Last week was a better week for bond markets: the UST 10 year yield tightened 4bps to 1.68%. The 10 year UST had reached a closing yield of 1.61% mid-week but softened into Friday’s close. The 5s30s spread tightened 4bps to 151bps over the week. The market also absorbed a sizeable amount of new issuance Tuesday through to Thursday: USD 60bn of 2 year notes, USD61bn of 5 year notes and USD62bn of 7-year notes. Gilts and European Government Bonds broadly traded better on the week. Equities were mixed: S&P500 ended the week +1.57% and the Nasdaq fell 0.58%: there was unusual block trade activity on Friday. Brent crude ended the week virtually unchanged at USD64.57 per barrel having bounced off Tuesday’s lows when a container ship ran aground and blocked the Suez canal, an important trade route. In emerging markets Turkey dominated the headlines: the Turkish lira, equities and bonds came under pressure following a loss of investor confidence with the removal of the Naci Agbal from the role as Central Bank Governor. The BIST-100 equity market fell 9.6% wow and the Turkish lira fell 11% versus the USD over the week (spot return): Turkey scores poorly on an NFA basis and we do not hold Turkish bonds in our portfolios.
It was a mixed week in terms of news-flow. In terms of economic recovery, President Biden held a press conference where he doubled his initial vaccination target to 200m doses in the first 100 days of office. Set against this covid infections are on the rise in Europe with further lockdown restrictions continuing to be announced compounded by vaccine tensions between the EU and UK as Europe is lacking vaccine supply and lagging behind in its vaccination programme. Nevertheless, the March Markit PMI readings for the US, UK and the Eurozone pointed to economic improvement. In the US, the March readings for manufacturing and services came in at 59 and 60, respectively. The manufacturing gauge was slightly below expectation of 59.5 but still remains strongly in expansionary territory. The Eurozone March PMI readings came in stronger than expected: the manufacturing gauge registered 62.4 versus expectations of 57.6 and services registered 48.8 against expectations of 46.
Other US data releases were mixed but weather and supply constraints have been factors impacting a number of February data releases.
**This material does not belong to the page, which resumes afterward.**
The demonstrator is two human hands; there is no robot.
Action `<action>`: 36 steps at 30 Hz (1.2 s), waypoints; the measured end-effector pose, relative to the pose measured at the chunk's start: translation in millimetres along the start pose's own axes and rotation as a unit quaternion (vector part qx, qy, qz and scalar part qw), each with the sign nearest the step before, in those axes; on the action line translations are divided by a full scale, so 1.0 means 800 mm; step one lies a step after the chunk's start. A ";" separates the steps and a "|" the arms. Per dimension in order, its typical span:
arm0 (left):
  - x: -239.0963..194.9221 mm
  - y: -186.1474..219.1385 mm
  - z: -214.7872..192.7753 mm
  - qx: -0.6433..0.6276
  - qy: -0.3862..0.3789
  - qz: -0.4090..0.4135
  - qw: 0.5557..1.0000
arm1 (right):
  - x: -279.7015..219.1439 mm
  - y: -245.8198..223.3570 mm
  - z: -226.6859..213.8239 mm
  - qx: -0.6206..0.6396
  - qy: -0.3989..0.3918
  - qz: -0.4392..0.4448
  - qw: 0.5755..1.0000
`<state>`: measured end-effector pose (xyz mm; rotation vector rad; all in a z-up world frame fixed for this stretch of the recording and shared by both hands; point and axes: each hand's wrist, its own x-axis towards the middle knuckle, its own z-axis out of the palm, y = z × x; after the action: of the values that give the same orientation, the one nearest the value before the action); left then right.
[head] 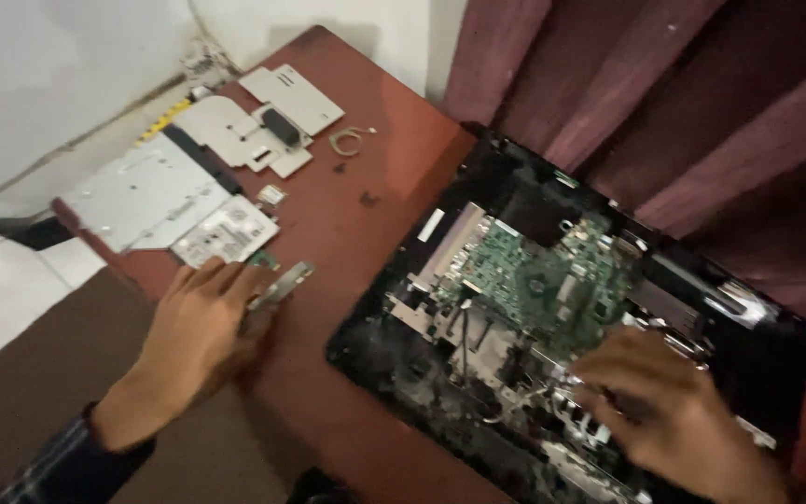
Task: The person works on the internal components of a disassembled laptop, using a screwdriver to remove screws and disconnecting various cables from the motherboard. They handle a small circuit board and a ribbon cable, placing removed parts on the table.
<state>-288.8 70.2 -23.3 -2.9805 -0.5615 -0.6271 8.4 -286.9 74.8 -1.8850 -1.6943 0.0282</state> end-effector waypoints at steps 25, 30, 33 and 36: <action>0.000 0.035 -0.025 -0.045 -0.074 -0.060 0.994 | 0.026 0.021 -0.015 -0.037 0.027 -0.021 0.999; 0.002 0.044 -0.030 -0.089 -0.055 -0.027 0.994 | 0.050 0.072 0.009 -0.101 0.062 0.016 0.993; 0.004 0.043 -0.027 -0.142 -0.083 -0.067 0.984 | 0.049 0.102 0.034 -0.171 0.049 0.050 0.983; 0.001 0.038 -0.023 -0.129 -0.134 -0.148 0.971 | 0.048 0.119 0.048 -0.279 0.049 -0.016 0.959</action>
<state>-284.1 39.7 -5.2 -3.2823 -1.0326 -0.3299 85.7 -236.7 15.7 -2.2041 -1.7855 -0.6054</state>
The Chicago Fed National Activity Index for February was much weaker than expected reflecting declines in indicators related to production, personal consumption and housing. US existing home sales fell 6.6% in February when expectations had been for a decline of 3% and February new home sales fell 18.2% mom. US durable goods order for February erred on the weaker side with capital goods for non-defence ex- aircraft declining 0.8% mom. Personal income fell 7.1% in February as the impact of stimulus cheques in the prior month eased and personal spending was down 1% with the weather a likely factor. Importantly, the inflation data remained benign: US February headline PCE inflation was in line with expectations at 1.6% yoy although the core PCE inflation figure came in slightly weaker than expected at 1.4% yoy. Janet Yellen and Jerome Powell appeared before the House Financial Services and Senate Banking committees and Jerome Powell continued to emphasise that while “We do expect inflation will move up over the course of the year,” it will be “neither particularly large nor persistent”.
In the week ahead, the start of the Easter holidays will see a number of markets shut on Friday and the following Monday. The focus is expected to be on data releases to gauge the strength of the global recovery. Despite a number of markets being shut, Friday’s US non-farm payroll data will be a key focus: hiring is expected to pick up as the loosening of restrictions and vaccine rollout take effect. The Bloomberg survey is looking for 643,000 jobs added in March compared to 379,000 jobs added last month. The other key US data releases include the Dallas Fed Manufacturing Activity index for March on Monday, the Conference Board Consumer Confidence reading for March on Tuesday and the ISM Manufacturing reading for March on Thursday. Data releases from China include the official and Caixin China PMI data releases for March on Wednesday and Thursday respectively: the Bloomberg survey is looking for an improvement from the previous month further into expansionary territory. In Japan, the Q1 Tankan Survey is due on Wednesday and the market is looking for a recovery from the Q4 large manufacturing reading of -10 to -1 in Q1 (Bloomberg survey). The preliminary reading for the Euro area CPI inflation is due for March is due on Wednesday: the Bloomberg survey looking for 1.4% yoy for the headline reading, an increase from February’s reading of 0.9% yoy, and the yoy core reading is unchanged at 1.1% yoy. The UK economy takes another gradual step forward in its reopening plan with the end of the “stay at home” restriction. There is limited news flow expected from central banks this week: the Chilean Central Bank is due to announce its decision on Tuesday. Fed speakers include Randal Quarles, John Williams and Patrick Harker. Other things to watch include: President Biden is expected to give more detail on the USD3tn infrastructure plan on Wednesday, any further sanction developments in relation to China and Xinjiang, and the OPEC+ meeting on Thursday to discuss May output levels.